Available data Block Start

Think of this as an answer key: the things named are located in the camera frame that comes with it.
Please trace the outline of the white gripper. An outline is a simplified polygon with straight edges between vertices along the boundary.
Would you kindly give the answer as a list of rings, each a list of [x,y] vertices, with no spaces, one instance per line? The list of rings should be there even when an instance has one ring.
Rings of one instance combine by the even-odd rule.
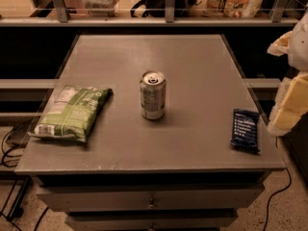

Available data Block End
Available data Block Start

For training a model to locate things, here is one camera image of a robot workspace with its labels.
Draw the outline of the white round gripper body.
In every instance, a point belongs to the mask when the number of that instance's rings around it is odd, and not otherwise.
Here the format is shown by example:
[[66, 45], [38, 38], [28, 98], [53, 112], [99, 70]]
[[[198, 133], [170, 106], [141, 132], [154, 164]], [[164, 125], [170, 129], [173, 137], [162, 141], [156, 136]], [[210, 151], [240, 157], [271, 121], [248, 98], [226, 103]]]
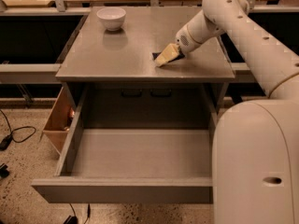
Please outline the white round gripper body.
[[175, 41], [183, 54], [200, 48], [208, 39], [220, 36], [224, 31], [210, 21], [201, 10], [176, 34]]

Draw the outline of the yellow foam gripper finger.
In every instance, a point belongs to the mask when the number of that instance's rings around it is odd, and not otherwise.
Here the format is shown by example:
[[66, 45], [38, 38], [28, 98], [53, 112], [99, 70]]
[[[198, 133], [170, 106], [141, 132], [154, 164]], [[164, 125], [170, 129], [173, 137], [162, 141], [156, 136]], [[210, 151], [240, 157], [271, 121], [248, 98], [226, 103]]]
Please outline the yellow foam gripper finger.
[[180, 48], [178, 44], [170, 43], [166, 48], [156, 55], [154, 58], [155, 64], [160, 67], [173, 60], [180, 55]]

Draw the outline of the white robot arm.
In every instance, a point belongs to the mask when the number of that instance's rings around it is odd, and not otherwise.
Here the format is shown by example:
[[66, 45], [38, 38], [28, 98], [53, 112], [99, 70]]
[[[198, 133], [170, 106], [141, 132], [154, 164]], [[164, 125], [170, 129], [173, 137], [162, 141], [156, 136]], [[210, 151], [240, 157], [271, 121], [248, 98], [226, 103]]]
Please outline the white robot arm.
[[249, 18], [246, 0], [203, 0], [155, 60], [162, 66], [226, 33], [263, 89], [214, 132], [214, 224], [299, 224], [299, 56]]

Available data Block End

• Work order: Whatever else the listing above holds, retype exactly only the lines from the one containing "Draw the outline of the yellow" to the one containing "Draw the outline of the white robot arm.", both ends kept.

• Expected answer:
Draw the outline of the yellow foam gripper finger.
In every instance, a point belongs to the mask when the number of that instance's rings around it is odd, and not otherwise.
Here the format is shown by example:
[[66, 45], [38, 38], [28, 98], [53, 112], [99, 70]]
[[[198, 133], [170, 106], [141, 132], [154, 164]], [[164, 125], [170, 129], [173, 137], [162, 141], [156, 136]], [[210, 151], [240, 157], [271, 121], [248, 98], [226, 103]]]
Please outline the yellow foam gripper finger.
[[180, 48], [178, 44], [170, 43], [166, 48], [156, 55], [154, 58], [155, 64], [160, 67], [173, 60], [180, 55]]

Draw the outline of the white robot arm.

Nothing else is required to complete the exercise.